Boockvar was the main witness Tuesday, fielding questions from lawyers for Stein, the state, and the judge. A lawyer for Stein argued that counties could replace their voting machines in a matter of a few months.

Stein and the Pennsylvania voters joining her as plaintiffs say the counties should replace the machines in question, the ExpressVote XL from vendor Election Systems & Software, because they make it difficult to properly verify and tally votes, undermining election security.

The machines, they say, violate the settlement by relying on bar codes, not properly allowing voters to confirm their selections, and producing a paper record that is not technically a ballot under Pennsylvania law.

The state, joined by Philadelphia, argues that the machines are secure, that the record produced is a paper ballot and can be confirmed by voters before being cast, and that blocking the machines from use in 2020 would be costly and disruptive.

U.S. District Judge Paul S. Diamond has no timeline for a decision on whether the case should continue. But if he allows the case to move forward and it ultimately leads to the statewide decertification of the ExpressVote XL voting system, Philadelphia and two other counties would need to quickly purchase and implement new voting machines, at a cost of millions of dollars, by November.

At the same time, officials are preparing for high turnout in the hotly watched presidential contest — while implementing wide-ranging changes that elections administrators already worry will be difficult to implement.

On the other hand, the plaintiffs say, using insecure machines in a critical battleground state like Pennsylvania could also disenfranchise voters by potentially miscounting their votes.

The underlying lawsuit filed by Stein’s group accused Pennsylvania of violating the constitutional rights of voters in 2016’s presidential election because its voting machines were susceptible to hacking and the electronic voting machines most voters used left no paper record, making a manual recount impossible.

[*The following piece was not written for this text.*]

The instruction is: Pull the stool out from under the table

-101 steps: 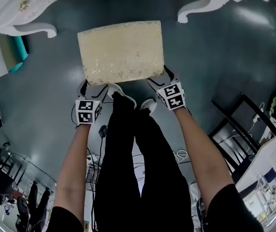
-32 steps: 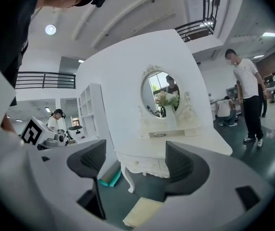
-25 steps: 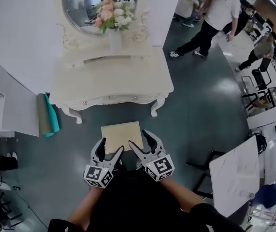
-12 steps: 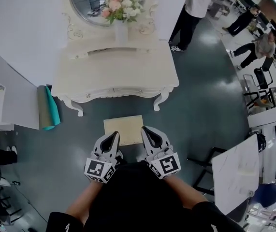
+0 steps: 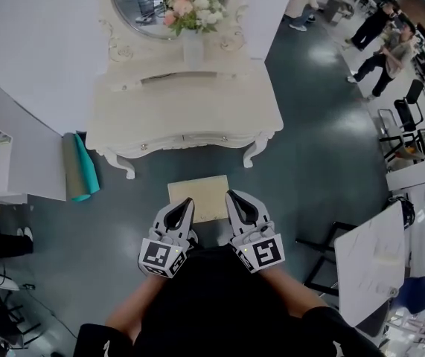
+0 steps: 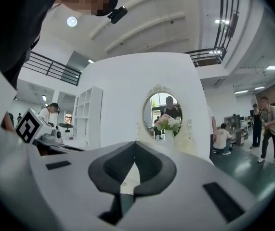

In 2018, Gov. Tom Wolf ordered all counties in the state to replace their voting machines in time for the 2020 presidential election, requiring paper records. The state then reached an agreement with Stein and the other plaintiffs that following through on that order would settle the suit.

But Stein and other advocates for hand-marked paper ballots say the model of machine selected by Philadelphia, Northampton and Cumberland Counties violates that agreement.

The ExpressVote XL is a touchscreen system that prints a piece of paper with a series of bar codes and plain text listing voters’ choices. The ballots are cast when they are fed back into the machine to be read.

The Pennsylvania Department of State has ordered the plain text paper list of vote choices to be the official record of the vote. In theory, if a machine was hacked or malfunctioned, votes could still be recorded accurately during an audit or recount.

Critics say the machines are difficult to use and the paper records they produce often go unchecked by voters before being submitted. The machines are also more vulnerable than simpler systems in which voters mark choices on a paper ballot that is then scanned, critics say.